*** RECORDS TO PROCESS ***

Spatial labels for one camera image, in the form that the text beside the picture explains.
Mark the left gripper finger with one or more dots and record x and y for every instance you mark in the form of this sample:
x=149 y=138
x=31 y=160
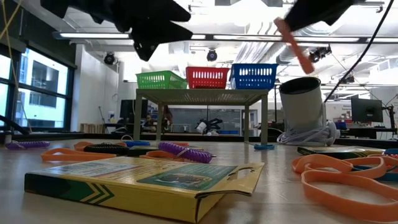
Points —
x=155 y=11
x=155 y=34

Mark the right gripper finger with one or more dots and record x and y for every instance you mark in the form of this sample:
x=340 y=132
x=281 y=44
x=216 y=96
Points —
x=326 y=15
x=303 y=11

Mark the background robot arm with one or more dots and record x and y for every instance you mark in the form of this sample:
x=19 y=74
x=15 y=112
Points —
x=211 y=123

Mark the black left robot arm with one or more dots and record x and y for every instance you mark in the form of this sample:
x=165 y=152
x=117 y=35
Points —
x=56 y=6

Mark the background office desk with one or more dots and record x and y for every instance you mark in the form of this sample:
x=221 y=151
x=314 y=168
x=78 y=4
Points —
x=367 y=132

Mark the ceiling light strip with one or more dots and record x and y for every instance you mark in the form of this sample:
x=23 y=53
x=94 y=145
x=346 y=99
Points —
x=93 y=35

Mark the black ceiling spotlight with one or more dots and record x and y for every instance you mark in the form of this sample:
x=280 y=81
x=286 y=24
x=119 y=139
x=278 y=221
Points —
x=109 y=58
x=212 y=55
x=346 y=79
x=320 y=53

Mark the green plastic basket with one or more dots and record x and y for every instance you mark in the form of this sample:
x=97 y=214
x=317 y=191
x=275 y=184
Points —
x=158 y=81

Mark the red plastic basket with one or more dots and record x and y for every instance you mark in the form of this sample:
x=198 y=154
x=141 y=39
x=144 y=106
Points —
x=208 y=77

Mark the pale green perforated metal shelf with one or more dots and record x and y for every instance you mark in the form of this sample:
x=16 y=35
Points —
x=202 y=96

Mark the black computer monitor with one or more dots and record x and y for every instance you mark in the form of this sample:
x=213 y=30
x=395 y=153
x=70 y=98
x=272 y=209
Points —
x=127 y=109
x=367 y=110

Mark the blue plastic basket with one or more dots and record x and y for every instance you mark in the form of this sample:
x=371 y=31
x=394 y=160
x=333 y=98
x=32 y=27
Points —
x=253 y=77

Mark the person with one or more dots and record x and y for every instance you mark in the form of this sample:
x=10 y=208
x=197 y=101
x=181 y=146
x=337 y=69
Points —
x=168 y=118
x=149 y=119

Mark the white bottle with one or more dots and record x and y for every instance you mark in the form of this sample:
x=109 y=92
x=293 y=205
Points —
x=111 y=117

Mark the white cylinder with black top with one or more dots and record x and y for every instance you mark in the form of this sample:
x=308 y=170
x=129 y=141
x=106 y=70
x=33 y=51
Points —
x=301 y=109

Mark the large window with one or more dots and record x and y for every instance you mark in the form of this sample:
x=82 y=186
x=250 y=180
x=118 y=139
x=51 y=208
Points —
x=43 y=105

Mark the wooden crate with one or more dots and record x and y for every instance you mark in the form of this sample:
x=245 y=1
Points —
x=91 y=128

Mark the blue rubber band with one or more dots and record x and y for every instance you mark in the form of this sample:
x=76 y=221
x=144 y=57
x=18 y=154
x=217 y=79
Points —
x=264 y=147
x=388 y=177
x=392 y=151

*** End of RECORDS TO PROCESS ***

• **AIM OF THE TASK**
List all lines in the material containing the string "gripper".

• **OUTPUT OF THE EXERCISE**
Mark the left gripper finger with one or more dots and record x and y for every instance you mark in the form of this sample:
Mark the right gripper finger with one or more dots and record x and y for every instance you mark in the form of this sample:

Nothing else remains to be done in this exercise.